The meteor alarm flashed, and a bell dinged once.

"Here's our chance," snapped Walt. "We've about fifteen seconds to work on this one."

He looked out of a tiny window, and saw that the big tube had lined up with the tiny model that was a monitor for the big tube. He sighted through the model, which in itself was a high-powered telescope, and he saw the jagged meteor rushing forward at an angle to the station. It would miss by many miles, but it would offer a good target.

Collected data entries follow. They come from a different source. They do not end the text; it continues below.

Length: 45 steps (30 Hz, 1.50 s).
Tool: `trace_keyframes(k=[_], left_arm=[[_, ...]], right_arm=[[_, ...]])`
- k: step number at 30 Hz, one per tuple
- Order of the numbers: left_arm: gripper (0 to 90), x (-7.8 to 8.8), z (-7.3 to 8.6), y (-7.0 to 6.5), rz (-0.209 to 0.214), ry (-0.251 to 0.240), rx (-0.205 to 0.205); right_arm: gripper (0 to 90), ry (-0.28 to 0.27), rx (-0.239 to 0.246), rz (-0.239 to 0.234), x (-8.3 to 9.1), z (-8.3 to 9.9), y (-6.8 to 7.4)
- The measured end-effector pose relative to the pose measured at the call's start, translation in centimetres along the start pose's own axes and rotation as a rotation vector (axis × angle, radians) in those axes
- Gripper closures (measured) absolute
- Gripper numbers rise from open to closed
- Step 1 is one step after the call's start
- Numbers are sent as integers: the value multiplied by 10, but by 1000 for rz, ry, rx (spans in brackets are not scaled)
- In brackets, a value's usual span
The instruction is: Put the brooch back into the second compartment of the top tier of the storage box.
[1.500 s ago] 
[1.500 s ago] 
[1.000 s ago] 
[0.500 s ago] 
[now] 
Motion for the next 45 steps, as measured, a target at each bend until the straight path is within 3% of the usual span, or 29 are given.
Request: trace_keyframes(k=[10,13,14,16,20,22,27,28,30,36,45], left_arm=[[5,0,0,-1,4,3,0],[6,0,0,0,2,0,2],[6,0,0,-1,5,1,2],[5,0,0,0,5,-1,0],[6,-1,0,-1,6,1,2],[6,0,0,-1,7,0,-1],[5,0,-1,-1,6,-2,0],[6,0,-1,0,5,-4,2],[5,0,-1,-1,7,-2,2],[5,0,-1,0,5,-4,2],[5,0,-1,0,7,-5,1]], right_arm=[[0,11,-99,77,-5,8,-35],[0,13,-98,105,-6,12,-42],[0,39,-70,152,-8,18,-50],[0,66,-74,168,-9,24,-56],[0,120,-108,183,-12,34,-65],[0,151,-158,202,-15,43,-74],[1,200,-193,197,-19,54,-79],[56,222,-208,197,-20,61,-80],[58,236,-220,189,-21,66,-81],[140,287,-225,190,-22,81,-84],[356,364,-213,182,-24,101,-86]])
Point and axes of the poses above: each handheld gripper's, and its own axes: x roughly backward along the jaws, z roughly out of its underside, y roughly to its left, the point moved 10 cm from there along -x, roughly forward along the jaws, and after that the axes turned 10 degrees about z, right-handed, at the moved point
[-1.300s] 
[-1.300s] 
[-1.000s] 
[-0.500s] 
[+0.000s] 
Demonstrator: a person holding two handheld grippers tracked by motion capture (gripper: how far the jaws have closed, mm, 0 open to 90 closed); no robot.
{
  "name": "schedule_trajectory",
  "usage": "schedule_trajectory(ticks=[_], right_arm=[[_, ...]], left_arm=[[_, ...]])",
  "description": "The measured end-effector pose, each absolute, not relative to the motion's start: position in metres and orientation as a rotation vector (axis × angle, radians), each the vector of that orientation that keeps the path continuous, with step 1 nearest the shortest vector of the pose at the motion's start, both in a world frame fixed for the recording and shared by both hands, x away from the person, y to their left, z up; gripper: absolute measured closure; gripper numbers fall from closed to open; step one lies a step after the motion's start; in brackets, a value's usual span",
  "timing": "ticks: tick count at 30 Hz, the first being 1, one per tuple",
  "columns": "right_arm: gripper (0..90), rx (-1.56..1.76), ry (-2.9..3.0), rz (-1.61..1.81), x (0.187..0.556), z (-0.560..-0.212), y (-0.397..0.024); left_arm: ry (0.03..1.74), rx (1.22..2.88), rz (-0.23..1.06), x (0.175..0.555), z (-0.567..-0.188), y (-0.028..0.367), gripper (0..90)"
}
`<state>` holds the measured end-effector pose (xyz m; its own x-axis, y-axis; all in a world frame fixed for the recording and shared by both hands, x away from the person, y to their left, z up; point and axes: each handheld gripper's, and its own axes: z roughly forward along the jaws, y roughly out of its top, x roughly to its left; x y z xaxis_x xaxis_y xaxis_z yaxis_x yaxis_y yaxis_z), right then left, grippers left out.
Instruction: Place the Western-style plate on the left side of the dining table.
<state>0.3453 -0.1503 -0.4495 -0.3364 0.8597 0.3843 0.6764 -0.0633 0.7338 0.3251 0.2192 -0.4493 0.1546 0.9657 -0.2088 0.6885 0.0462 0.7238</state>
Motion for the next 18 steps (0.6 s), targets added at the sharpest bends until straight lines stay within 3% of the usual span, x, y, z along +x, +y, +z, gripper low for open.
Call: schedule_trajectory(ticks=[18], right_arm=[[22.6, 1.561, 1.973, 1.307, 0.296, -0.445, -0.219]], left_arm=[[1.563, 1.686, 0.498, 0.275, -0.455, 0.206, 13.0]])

"Cathode's hot," said Warren.

Walt Franks grasped the power switch and thrust it down part way. Meters leaped up their scales and from somewhere there came the protesting whine of tortured generators. Through the window, nothing very spectacular was happening. The cathode glowed slightly brighter due to the passage of current through its metal and out of the coated surface. But the electrostatic stresses that filled the gaps between the accelerator and focussing anodes was no more visible than the electricity that runs a toy motor. Its appearance had not changed a bit, but from the meters, Walt Franks knew that megawatts of electronic power, in the shape of high-velocity electrons, were being poured from the cathode, accelerated by the ring anodes; and focussed to a narrow beam by the focussing anodes. And from the end of the framework that supported these anodes, a stream of high-velocity electrons poured forth, twelve inches in diameter.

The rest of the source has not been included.